Exlog has helped almost 300 people escape Ukraine, sometimes consulting on how to travel and other times physically moving people out of Kyiv and other locations. It has mostly aided small groups, including five children taken to the Hungarian border. There, Exlog negotiated with local military commanders to get the kids out. 

Some evacuations have taken two or three hours, others as long as 30.

Besides the safety risks, financial restrictions have become a significant hurdle for extraction efforts. In many cases, electronic transactions are no longer possible for booking hotels or transportation.

‘Dire’ Situation

“The situation on the ground is dire,” said Martin Ferguson, vice president of public affairs for American Express Global Business Travel.

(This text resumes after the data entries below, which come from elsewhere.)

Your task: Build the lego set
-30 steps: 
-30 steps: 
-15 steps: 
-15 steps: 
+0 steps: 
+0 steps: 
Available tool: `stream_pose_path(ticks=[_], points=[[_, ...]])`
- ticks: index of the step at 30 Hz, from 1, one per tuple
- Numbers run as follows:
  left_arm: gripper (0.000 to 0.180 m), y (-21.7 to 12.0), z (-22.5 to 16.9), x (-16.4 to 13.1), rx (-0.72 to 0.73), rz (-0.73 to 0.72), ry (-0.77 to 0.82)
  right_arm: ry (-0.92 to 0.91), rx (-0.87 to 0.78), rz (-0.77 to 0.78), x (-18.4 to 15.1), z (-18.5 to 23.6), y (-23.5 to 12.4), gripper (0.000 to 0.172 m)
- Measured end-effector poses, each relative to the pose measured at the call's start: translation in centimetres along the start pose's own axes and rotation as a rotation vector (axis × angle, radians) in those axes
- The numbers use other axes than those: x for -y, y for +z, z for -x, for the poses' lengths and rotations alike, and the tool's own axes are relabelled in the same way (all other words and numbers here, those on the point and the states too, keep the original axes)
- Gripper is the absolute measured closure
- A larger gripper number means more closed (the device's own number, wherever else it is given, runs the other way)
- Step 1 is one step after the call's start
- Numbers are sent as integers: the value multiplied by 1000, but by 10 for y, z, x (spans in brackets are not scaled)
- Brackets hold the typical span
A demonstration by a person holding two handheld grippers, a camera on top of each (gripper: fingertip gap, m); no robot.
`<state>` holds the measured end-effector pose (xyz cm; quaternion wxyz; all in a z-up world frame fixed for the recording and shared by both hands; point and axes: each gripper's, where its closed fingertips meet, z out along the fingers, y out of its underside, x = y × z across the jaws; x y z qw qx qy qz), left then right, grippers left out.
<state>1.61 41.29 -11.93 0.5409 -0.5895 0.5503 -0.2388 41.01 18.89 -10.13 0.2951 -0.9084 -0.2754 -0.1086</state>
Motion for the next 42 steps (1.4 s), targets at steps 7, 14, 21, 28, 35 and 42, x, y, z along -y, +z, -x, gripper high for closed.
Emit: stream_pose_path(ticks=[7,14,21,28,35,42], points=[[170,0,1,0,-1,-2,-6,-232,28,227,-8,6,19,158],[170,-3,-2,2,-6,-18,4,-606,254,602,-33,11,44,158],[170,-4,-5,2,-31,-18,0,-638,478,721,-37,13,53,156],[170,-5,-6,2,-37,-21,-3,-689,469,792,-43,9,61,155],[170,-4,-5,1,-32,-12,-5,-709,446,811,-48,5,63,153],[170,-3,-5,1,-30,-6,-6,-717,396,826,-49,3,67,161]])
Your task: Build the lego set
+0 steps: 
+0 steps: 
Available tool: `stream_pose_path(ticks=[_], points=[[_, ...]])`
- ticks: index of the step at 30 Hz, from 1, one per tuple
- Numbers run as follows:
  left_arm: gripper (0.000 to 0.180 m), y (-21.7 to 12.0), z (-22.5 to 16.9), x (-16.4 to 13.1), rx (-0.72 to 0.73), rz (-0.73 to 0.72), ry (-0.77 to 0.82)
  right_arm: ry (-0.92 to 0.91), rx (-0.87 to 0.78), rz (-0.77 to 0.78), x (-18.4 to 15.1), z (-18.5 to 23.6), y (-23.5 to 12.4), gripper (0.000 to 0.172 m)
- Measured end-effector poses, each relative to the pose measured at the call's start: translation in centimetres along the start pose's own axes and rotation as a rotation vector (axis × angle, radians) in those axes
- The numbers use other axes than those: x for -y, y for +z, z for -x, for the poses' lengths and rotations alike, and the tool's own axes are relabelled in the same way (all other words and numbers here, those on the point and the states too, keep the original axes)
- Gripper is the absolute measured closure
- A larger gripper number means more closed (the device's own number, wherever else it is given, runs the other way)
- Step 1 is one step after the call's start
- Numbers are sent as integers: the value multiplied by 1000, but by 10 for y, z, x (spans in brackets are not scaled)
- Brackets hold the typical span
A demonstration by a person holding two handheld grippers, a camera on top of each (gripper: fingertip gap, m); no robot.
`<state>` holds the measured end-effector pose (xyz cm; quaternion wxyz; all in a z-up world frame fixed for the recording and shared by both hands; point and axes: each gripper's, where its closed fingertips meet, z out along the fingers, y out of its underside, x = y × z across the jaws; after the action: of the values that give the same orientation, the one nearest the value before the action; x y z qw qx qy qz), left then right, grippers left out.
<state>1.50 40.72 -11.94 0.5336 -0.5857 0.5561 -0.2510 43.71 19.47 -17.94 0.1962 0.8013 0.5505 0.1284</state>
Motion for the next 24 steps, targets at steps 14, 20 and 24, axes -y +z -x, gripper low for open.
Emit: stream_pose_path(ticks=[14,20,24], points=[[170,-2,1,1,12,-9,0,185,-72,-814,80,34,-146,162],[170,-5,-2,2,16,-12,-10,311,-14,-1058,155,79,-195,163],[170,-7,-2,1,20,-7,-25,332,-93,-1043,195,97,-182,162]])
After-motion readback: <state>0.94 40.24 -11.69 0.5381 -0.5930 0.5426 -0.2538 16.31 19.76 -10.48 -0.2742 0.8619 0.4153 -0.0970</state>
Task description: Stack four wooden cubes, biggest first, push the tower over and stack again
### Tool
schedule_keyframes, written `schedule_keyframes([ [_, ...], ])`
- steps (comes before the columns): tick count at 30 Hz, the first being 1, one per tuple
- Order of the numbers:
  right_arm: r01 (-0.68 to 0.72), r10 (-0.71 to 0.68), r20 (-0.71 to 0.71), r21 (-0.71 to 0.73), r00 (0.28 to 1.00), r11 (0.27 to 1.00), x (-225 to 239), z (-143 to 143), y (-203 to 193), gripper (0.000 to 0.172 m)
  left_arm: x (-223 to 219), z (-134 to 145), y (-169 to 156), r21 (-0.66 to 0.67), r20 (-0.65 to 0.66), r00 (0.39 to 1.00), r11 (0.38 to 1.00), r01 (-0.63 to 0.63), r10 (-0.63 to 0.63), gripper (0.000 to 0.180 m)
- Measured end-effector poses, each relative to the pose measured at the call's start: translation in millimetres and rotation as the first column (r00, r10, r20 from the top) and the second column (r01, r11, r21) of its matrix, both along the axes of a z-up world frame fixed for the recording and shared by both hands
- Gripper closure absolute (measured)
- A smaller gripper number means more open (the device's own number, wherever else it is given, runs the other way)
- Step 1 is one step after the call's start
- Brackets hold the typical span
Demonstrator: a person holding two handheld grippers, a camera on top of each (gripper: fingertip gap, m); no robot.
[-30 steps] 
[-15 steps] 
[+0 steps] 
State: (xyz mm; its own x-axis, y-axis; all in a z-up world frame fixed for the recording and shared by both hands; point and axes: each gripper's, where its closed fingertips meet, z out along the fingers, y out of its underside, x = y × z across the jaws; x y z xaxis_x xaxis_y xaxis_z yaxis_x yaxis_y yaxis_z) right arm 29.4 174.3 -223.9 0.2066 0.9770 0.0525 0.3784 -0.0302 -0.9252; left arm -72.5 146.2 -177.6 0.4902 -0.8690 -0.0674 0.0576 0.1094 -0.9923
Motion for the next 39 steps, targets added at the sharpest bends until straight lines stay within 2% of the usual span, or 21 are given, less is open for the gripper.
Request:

The cash requirement means the company is “essentially unable to support anything” within Ukraine’s borders.

The company, a multinational travel and risk management firm part-owned by the credit-card giant, is also helping people after they leave the country. It has arranged for some large groups to move beyond border checkpoints in Poland, Romania and Moldova to accommodations elsewhere.

Not every group is being personally escorted out: In some cases, Ukrainian evacuees are given instructions on how to exit the country on their own, with their progress monitored by the firms.

Evacuation efforts have been complicated by Ukraine’s decree that most men ages 18 to 60 must remain in the country, said George Taylor, a former marine and Exlog’s chief operating officer. Some expected evacuees have refused to leave if their husbands, brothers or fathers had to stay behind.

“Families didn’t want to break up,” he said. “We can’t convince the people to leave on behalf of companies. We just give the best advice and people make their own decisions. Everybody is different.”